■ TASK INSTRUCTIONS: Output the whole listing below. Keep it exact.

■ INFORMATION PROVIDED:
########################################

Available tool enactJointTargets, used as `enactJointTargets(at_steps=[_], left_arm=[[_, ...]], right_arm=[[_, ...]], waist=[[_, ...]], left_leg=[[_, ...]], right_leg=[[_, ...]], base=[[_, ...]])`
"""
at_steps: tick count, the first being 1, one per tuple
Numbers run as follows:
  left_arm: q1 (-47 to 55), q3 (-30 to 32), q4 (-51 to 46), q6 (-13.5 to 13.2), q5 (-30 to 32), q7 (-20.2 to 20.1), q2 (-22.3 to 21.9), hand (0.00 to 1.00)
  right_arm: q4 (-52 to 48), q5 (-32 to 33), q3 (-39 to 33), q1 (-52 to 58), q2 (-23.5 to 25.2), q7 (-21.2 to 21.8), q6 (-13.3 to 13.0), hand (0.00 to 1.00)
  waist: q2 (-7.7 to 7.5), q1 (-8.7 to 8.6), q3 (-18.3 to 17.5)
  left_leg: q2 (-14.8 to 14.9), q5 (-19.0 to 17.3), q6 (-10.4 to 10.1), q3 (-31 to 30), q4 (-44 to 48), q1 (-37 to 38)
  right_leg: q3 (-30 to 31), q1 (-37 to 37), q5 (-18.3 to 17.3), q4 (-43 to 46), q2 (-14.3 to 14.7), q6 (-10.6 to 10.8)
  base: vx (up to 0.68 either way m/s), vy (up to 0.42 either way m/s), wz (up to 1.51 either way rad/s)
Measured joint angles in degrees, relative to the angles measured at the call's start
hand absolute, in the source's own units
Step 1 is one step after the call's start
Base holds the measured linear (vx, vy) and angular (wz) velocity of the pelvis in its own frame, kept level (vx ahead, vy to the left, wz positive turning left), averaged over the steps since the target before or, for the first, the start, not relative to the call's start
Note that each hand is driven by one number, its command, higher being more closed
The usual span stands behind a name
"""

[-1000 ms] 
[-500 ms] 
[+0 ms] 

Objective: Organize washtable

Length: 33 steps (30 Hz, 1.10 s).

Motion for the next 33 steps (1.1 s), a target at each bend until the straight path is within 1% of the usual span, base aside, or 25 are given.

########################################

■ RESULT OF THIS EXERCISE:
Available tool enactJointTargets, used as `enactJointTargets(at_steps=[_], left_arm=[[_, ...]], right_arm=[[_, ...]], waist=[[_, ...]], left_leg=[[_, ...]], right_leg=[[_, ...]], base=[[_, ...]])`
"""
at_steps: tick count, the first being 1, one per tuple
Numbers run as follows:
  left_arm: q1 (-47 to 55), q3 (-30 to 32), q4 (-51 to 46), q6 (-13.5 to 13.2), q5 (-30 to 32), q7 (-20.2 to 20.1), q2 (-22.3 to 21.9), hand (0.00 to 1.00)
  right_arm: q4 (-52 to 48), q5 (-32 to 33), q3 (-39 to 33), q1 (-52 to 58), q2 (-23.5 to 25.2), q7 (-21.2 to 21.8), q6 (-13.3 to 13.0), hand (0.00 to 1.00)
  waist: q2 (-7.7 to 7.5), q1 (-8.7 to 8.6), q3 (-18.3 to 17.5)
  left_leg: q2 (-14.8 to 14.9), q5 (-19.0 to 17.3), q6 (-10.4 to 10.1), q3 (-31 to 30), q4 (-44 to 48), q1 (-37 to 38)
  right_leg: q3 (-30 to 31), q1 (-37 to 37), q5 (-18.3 to 17.3), q4 (-43 to 46), q2 (-14.3 to 14.7), q6 (-10.6 to 10.8)
  base: vx (up to 0.68 either way m/s), vy (up to 0.42 either way m/s), wz (up to 1.51 either way rad/s)
Measured joint angles in degrees, relative to the angles measured at the call's start
hand absolute, in the source's own units
Step 1 is one step after the call's start
Base holds the measured linear (vx, vy) and angular (wz) velocity of the pelvis in its own frame, kept level (vx ahead, vy to the left, wz positive turning left), averaged over the steps since the target before or, for the first, the start, not relative to the call's start
Note that each hand is driven by one number, its command, higher being more closed
The usual span stands behind a name
"""

[-1000 ms] 
[-500 ms] 
[+0 ms] 

Objective: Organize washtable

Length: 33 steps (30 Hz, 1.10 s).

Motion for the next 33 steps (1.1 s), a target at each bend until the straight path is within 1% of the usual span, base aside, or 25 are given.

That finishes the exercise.